REQUIREMENT: Output every line from the beginning of the records through the line that contains "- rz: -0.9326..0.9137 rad", exactly as it appears.

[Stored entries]
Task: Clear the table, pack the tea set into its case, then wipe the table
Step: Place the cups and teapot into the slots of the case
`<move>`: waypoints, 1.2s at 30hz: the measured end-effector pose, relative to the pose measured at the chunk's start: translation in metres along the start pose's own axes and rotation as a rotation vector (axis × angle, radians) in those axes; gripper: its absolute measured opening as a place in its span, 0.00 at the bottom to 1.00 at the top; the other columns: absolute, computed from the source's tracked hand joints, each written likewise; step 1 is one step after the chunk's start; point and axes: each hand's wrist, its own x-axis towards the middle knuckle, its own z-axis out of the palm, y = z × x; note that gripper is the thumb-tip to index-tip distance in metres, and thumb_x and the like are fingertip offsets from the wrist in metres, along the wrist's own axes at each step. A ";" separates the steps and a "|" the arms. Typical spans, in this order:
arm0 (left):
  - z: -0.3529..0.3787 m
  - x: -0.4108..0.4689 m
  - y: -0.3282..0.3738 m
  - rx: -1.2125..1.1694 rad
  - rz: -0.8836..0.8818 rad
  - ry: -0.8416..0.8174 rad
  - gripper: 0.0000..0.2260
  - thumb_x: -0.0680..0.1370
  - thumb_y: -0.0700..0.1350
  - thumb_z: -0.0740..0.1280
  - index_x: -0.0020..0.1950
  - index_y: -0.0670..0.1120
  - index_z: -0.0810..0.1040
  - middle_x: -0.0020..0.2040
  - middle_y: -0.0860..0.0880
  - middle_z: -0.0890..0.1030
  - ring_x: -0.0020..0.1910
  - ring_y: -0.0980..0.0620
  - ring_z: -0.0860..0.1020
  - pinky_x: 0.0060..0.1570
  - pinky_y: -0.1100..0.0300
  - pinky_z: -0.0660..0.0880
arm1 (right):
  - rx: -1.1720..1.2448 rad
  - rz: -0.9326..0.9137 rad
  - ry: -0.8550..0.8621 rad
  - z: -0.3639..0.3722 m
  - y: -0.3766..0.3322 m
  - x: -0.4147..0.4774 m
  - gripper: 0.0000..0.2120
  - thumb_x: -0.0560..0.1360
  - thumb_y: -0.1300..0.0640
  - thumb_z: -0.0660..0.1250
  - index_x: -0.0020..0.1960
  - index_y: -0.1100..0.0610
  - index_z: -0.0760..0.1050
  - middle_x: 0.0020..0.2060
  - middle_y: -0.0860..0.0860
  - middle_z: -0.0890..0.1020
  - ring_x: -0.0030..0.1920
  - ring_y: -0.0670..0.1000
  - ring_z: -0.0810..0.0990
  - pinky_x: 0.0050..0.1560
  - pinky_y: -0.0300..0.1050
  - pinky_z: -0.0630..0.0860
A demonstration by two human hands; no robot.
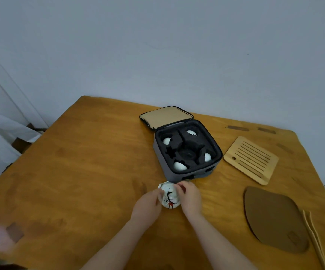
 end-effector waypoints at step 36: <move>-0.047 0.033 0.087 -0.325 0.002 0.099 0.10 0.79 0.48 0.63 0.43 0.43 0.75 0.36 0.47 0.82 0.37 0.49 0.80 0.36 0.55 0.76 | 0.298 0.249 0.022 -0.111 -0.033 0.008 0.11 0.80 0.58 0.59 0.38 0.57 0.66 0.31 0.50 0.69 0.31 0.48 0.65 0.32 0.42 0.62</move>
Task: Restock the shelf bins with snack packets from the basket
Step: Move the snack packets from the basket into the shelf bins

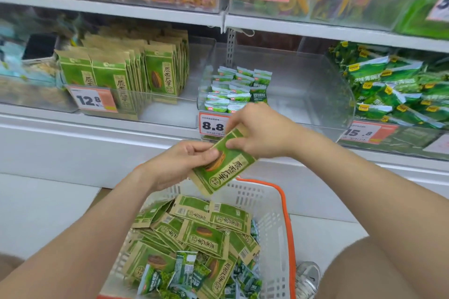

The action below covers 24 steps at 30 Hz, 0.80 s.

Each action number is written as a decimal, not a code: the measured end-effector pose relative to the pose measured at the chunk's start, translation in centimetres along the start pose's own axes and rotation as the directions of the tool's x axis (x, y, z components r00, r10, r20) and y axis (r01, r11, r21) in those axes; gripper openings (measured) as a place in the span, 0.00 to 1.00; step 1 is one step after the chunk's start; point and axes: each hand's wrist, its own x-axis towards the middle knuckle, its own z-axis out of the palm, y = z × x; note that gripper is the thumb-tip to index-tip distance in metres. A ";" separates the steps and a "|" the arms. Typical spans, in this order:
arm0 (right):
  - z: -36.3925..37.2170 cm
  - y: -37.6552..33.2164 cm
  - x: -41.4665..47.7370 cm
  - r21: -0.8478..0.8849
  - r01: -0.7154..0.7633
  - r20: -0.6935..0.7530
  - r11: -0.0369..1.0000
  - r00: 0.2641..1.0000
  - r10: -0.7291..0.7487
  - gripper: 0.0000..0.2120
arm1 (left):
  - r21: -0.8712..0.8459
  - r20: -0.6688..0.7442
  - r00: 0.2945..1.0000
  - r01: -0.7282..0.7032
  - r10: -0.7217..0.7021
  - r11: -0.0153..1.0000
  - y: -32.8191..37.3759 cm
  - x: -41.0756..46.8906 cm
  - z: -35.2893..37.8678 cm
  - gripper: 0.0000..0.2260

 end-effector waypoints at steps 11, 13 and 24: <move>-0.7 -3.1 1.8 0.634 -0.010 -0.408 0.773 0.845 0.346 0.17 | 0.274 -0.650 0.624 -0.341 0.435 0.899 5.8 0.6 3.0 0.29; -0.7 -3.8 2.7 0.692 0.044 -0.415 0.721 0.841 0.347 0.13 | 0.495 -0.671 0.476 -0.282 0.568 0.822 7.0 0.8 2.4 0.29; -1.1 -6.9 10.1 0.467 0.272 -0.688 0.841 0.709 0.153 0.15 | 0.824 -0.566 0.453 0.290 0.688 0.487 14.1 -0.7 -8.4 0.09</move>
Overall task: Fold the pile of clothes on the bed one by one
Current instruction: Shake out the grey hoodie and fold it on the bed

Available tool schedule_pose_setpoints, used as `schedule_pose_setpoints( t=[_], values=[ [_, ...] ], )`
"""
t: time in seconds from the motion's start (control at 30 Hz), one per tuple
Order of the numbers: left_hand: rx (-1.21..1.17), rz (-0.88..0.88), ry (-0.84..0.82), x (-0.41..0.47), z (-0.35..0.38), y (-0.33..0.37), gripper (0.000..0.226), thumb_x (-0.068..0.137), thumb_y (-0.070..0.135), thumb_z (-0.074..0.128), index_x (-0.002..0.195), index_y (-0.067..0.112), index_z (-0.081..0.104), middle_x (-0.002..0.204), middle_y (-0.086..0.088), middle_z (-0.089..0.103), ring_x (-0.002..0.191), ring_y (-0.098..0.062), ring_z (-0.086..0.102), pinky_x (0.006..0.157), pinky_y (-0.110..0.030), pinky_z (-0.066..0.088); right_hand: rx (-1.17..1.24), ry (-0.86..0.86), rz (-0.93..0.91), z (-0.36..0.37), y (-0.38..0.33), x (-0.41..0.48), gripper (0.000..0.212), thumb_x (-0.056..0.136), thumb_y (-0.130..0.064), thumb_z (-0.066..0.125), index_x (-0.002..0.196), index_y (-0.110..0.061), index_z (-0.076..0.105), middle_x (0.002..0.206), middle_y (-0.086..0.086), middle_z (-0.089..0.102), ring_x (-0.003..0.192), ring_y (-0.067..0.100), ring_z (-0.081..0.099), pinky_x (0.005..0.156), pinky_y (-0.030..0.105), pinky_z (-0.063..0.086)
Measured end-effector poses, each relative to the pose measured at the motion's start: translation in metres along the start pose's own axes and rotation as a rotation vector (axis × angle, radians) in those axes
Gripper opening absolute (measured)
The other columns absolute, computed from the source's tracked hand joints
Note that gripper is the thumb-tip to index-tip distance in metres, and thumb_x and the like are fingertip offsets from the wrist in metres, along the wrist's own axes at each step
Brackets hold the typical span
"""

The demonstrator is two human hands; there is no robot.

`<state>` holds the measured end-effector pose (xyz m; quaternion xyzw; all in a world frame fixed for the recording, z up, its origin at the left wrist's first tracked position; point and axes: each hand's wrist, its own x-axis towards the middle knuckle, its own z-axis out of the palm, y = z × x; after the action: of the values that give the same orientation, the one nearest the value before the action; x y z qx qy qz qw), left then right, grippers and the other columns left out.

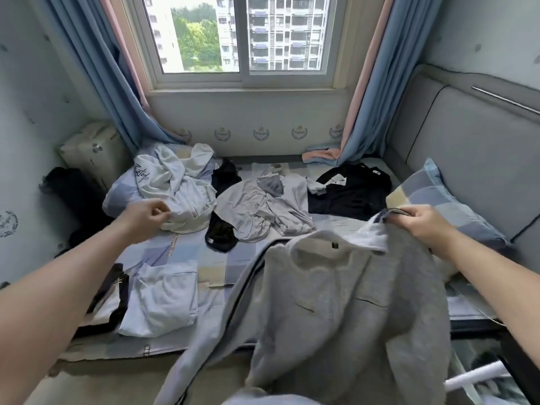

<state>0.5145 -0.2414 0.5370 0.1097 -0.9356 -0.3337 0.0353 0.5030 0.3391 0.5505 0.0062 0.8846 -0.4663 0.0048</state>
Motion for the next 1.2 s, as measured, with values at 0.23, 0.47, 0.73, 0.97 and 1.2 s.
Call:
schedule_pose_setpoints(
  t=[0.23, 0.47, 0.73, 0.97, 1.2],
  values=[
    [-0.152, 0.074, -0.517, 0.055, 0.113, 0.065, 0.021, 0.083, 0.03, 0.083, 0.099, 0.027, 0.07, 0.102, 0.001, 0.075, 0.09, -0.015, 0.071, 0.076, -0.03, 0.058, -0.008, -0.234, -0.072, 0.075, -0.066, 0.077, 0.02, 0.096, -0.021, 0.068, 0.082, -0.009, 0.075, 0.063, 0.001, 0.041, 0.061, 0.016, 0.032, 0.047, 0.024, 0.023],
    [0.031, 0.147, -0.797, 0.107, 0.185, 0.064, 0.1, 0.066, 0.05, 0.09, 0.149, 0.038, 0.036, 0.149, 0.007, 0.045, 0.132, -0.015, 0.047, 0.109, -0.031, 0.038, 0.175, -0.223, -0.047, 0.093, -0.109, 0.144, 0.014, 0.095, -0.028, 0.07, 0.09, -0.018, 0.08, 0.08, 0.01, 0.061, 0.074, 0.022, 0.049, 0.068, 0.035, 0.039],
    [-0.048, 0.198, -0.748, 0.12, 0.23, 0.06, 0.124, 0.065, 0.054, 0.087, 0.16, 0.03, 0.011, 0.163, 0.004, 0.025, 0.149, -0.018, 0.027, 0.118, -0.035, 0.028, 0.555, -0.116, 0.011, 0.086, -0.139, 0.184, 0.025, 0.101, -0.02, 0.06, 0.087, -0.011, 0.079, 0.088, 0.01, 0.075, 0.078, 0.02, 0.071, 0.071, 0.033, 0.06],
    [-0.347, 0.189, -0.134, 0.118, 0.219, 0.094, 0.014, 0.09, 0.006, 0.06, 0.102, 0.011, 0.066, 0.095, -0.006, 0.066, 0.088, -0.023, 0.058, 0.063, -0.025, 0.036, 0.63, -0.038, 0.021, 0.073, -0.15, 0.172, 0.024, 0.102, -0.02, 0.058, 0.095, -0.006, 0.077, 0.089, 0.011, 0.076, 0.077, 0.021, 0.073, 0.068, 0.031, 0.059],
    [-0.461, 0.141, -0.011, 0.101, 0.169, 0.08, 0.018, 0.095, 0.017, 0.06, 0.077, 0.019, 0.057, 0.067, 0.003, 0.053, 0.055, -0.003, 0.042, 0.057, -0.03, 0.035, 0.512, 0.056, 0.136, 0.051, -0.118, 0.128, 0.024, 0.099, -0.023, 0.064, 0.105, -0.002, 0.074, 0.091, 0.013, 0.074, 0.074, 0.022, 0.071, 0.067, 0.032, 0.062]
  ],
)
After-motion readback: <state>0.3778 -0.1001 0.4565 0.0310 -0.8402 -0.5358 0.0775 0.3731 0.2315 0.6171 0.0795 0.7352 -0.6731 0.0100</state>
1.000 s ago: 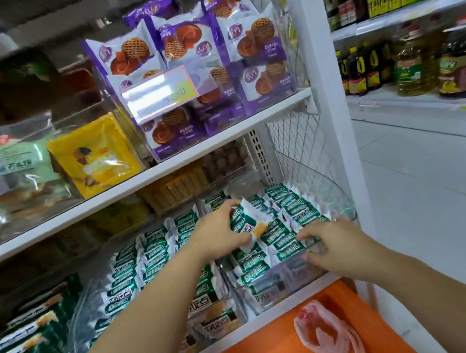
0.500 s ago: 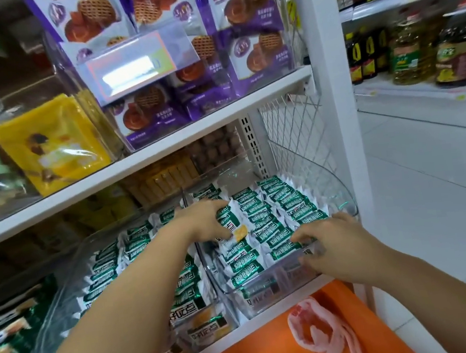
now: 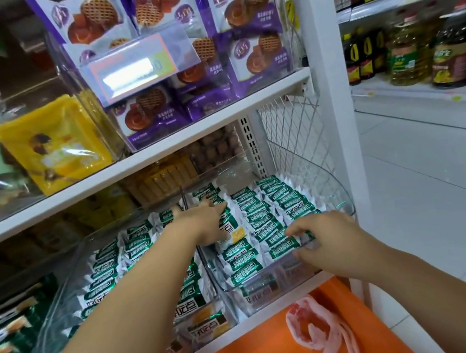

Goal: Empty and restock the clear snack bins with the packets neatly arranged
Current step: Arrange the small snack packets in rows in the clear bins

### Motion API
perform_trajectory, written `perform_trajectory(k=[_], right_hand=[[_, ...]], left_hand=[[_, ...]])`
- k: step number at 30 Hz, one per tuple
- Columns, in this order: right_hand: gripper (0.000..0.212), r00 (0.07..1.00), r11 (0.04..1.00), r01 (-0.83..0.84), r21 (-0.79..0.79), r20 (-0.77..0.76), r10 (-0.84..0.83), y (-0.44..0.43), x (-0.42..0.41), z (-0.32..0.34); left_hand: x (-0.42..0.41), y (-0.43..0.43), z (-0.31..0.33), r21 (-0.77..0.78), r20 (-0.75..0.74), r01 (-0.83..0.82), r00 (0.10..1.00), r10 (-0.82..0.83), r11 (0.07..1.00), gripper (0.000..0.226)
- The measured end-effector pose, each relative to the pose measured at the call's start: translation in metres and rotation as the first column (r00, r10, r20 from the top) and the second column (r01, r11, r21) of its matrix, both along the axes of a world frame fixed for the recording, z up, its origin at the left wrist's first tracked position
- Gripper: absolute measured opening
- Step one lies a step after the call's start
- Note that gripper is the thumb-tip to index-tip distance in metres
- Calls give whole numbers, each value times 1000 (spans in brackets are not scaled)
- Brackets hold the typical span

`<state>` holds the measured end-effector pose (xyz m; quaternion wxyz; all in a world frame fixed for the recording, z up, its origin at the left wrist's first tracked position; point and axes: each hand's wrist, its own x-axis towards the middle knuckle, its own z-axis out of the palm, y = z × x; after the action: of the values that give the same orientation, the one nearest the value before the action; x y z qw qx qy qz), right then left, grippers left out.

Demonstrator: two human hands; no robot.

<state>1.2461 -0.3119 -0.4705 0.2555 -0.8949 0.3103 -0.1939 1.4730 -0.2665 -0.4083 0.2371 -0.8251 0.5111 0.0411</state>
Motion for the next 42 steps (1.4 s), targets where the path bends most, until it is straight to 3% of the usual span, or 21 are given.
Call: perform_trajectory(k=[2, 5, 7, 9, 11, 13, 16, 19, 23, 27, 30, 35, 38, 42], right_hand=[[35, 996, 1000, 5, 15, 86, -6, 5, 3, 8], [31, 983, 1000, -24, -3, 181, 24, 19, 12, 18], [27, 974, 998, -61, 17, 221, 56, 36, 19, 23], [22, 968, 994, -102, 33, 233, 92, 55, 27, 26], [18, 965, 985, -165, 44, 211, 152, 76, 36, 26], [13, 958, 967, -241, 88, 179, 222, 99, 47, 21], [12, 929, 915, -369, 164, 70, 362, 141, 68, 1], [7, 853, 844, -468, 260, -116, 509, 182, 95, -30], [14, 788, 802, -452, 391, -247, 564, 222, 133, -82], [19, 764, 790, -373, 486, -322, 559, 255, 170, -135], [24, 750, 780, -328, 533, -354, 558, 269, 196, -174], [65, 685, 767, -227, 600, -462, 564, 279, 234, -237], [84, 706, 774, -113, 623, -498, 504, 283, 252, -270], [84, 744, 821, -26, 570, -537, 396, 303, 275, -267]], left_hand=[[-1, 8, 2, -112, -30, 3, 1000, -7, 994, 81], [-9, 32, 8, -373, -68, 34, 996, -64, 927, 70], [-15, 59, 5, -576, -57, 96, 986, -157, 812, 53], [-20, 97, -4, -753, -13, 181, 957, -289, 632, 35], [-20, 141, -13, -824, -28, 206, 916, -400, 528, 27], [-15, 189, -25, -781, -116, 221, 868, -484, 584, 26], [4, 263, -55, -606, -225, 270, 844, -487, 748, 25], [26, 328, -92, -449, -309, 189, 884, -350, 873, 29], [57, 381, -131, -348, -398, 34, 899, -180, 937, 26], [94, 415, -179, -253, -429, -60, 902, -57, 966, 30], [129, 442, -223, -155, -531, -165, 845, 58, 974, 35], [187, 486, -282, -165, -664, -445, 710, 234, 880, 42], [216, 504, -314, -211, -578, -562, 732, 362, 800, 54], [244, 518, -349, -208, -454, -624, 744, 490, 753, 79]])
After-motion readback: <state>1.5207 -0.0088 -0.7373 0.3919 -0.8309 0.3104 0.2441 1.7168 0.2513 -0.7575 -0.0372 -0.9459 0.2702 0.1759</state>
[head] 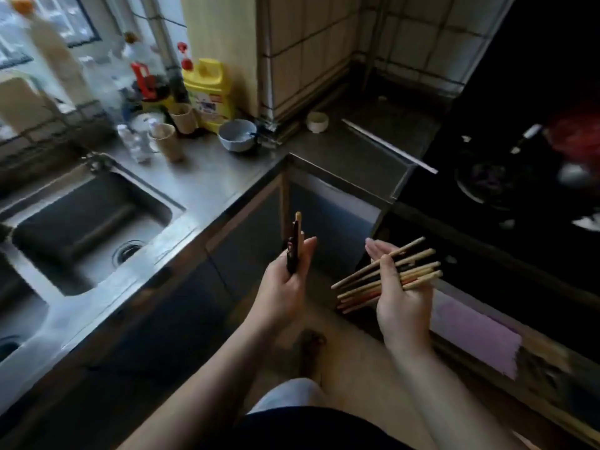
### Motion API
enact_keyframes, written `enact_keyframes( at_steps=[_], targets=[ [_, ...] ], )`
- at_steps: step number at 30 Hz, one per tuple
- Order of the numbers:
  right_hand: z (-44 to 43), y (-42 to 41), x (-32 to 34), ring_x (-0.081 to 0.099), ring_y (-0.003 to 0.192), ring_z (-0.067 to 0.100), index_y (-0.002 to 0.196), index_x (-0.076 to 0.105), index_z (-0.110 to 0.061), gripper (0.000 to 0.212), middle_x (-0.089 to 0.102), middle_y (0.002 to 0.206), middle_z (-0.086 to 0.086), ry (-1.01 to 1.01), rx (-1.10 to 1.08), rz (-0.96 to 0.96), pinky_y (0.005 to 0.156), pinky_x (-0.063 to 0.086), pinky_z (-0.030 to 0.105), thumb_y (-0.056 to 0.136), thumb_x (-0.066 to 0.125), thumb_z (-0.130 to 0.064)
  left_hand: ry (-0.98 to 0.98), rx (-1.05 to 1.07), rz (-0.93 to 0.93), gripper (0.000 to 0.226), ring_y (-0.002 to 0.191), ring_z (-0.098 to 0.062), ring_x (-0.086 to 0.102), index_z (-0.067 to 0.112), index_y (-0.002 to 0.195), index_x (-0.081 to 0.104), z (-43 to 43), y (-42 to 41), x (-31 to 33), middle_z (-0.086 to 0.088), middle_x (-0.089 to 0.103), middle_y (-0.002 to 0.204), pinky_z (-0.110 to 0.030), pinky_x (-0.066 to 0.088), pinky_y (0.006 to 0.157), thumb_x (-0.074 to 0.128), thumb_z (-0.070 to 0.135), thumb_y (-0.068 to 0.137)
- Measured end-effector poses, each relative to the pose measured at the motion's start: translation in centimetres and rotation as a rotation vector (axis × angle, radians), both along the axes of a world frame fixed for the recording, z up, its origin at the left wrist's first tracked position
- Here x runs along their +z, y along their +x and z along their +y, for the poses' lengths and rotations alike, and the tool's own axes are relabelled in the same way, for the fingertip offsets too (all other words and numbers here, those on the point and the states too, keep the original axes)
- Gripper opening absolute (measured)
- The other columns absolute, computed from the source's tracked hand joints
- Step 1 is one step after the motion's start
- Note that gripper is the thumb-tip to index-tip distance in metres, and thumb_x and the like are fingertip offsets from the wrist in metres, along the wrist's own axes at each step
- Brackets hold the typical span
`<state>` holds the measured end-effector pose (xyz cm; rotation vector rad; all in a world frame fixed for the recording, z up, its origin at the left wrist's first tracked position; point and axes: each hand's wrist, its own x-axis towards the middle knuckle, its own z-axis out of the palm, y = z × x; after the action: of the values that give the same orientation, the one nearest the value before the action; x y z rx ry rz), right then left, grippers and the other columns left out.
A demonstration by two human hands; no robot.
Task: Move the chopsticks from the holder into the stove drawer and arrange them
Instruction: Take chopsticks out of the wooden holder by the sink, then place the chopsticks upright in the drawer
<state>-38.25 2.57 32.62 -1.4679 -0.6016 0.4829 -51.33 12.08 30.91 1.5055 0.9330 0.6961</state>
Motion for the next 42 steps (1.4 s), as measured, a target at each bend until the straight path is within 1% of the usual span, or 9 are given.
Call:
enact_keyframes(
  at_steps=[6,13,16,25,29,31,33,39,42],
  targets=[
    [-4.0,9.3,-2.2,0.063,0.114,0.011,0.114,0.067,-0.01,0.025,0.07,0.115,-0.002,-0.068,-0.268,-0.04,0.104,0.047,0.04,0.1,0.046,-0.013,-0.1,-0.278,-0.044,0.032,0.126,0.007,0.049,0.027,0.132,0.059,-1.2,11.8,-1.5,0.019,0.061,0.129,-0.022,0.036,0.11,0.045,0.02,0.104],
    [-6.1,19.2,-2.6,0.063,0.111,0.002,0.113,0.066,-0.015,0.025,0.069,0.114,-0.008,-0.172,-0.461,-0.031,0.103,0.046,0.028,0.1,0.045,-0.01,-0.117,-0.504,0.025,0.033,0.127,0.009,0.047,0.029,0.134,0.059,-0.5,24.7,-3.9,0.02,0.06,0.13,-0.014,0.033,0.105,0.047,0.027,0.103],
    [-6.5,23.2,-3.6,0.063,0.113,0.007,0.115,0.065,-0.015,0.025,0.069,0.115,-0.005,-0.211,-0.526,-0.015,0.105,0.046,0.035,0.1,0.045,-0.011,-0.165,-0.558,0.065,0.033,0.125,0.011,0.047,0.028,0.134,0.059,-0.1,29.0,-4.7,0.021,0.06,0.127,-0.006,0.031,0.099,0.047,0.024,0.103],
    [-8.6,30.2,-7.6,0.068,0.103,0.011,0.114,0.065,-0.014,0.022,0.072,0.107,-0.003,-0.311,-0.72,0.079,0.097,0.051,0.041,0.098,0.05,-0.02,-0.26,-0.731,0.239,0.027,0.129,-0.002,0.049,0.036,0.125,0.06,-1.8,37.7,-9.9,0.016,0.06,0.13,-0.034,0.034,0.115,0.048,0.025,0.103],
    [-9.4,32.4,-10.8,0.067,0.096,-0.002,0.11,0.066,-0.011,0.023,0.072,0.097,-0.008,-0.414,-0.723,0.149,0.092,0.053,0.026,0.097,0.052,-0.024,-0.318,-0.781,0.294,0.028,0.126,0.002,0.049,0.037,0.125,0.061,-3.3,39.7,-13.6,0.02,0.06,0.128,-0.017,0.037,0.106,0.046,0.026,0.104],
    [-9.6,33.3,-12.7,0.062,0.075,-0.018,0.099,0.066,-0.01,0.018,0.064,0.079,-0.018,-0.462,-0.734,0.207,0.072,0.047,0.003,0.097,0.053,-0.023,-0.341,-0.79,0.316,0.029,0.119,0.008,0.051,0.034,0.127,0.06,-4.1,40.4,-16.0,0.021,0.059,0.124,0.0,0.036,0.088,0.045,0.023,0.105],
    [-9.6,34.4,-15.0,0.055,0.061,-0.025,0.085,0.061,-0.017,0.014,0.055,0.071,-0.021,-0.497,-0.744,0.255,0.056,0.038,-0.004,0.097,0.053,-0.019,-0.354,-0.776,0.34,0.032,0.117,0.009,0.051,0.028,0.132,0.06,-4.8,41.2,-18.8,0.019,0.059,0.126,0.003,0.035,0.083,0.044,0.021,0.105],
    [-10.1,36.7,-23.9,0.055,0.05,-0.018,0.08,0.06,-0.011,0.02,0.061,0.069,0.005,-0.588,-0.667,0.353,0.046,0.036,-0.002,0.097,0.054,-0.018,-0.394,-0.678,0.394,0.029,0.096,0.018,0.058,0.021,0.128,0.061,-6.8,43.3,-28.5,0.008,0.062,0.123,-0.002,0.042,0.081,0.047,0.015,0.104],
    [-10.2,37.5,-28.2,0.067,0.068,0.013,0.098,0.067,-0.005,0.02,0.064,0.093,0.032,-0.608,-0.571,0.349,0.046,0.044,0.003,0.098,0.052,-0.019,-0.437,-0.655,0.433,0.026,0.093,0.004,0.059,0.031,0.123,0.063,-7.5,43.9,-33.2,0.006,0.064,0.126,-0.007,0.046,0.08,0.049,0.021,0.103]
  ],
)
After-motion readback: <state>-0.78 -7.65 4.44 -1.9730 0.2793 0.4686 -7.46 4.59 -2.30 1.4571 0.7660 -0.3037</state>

RESPONSE FOR THIS EXERCISE:
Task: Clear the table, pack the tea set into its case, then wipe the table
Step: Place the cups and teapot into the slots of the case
`<move>`: waypoints, 1.2s at 30hz: the measured end-effector pose, relative to the pose measured at the chunk's start: translation in metres along the start pose's own axes and rotation as a rotation vector (axis × angle, radians) in those axes; gripper: its absolute measured opening as a place in its span, 0.00 at the bottom to 1.00 at the top; the other columns: absolute, computed from the source's tracked hand joints, each written likewise; step 1 is one step after the chunk's start; point and axes: each hand's wrist, its own x-axis towards the middle knuckle, its own z-axis out of the palm, y = z × x; note that gripper is the thumb-tip to index-tip distance in metres, and thumb_x and the like are fingertip offsets from the wrist in metres, along the wrist's own axes at each step. A ";" separates the steps and a "|" the arms. Typical spans, in this order:
arm0 (left):
  - z: -0.3529..0.3787 m
  - x: -0.4108..0.4689 m
  - y: -0.3282..0.3738 m
  - rx: -1.2125..1.1694 rad
  - rz: -0.8836..0.8818 rad
  - ry: -0.8416..0.8174 rad
  - gripper: 0.0000..0.2260
  - thumb_x: -0.0680..0.1370
  - thumb_y: -0.0700..0.1350
  - thumb_z: -0.0740..0.1280
  - index_x: -0.0020..0.1950
  - index_y: -0.0670..0.1120
  - index_z: -0.0810..0.1040
  - middle_x: -0.0020..0.2040
  - middle_y: -0.0860..0.0880
  - middle_z: -0.0890..0.1030
  - ring_x: -0.0020..0.1910
  - ring_y: -0.0980..0.0620
  - ring_z: -0.0860..0.1020
  - pinky_x: 0.0060..0.1570
  - pinky_y: -0.1100..0.0300
  - pinky_z: -0.0660..0.0880
arm1 (right):
  - rx: -1.1720..1.2448 rad
  - rz: -0.9326..0.9137 rad

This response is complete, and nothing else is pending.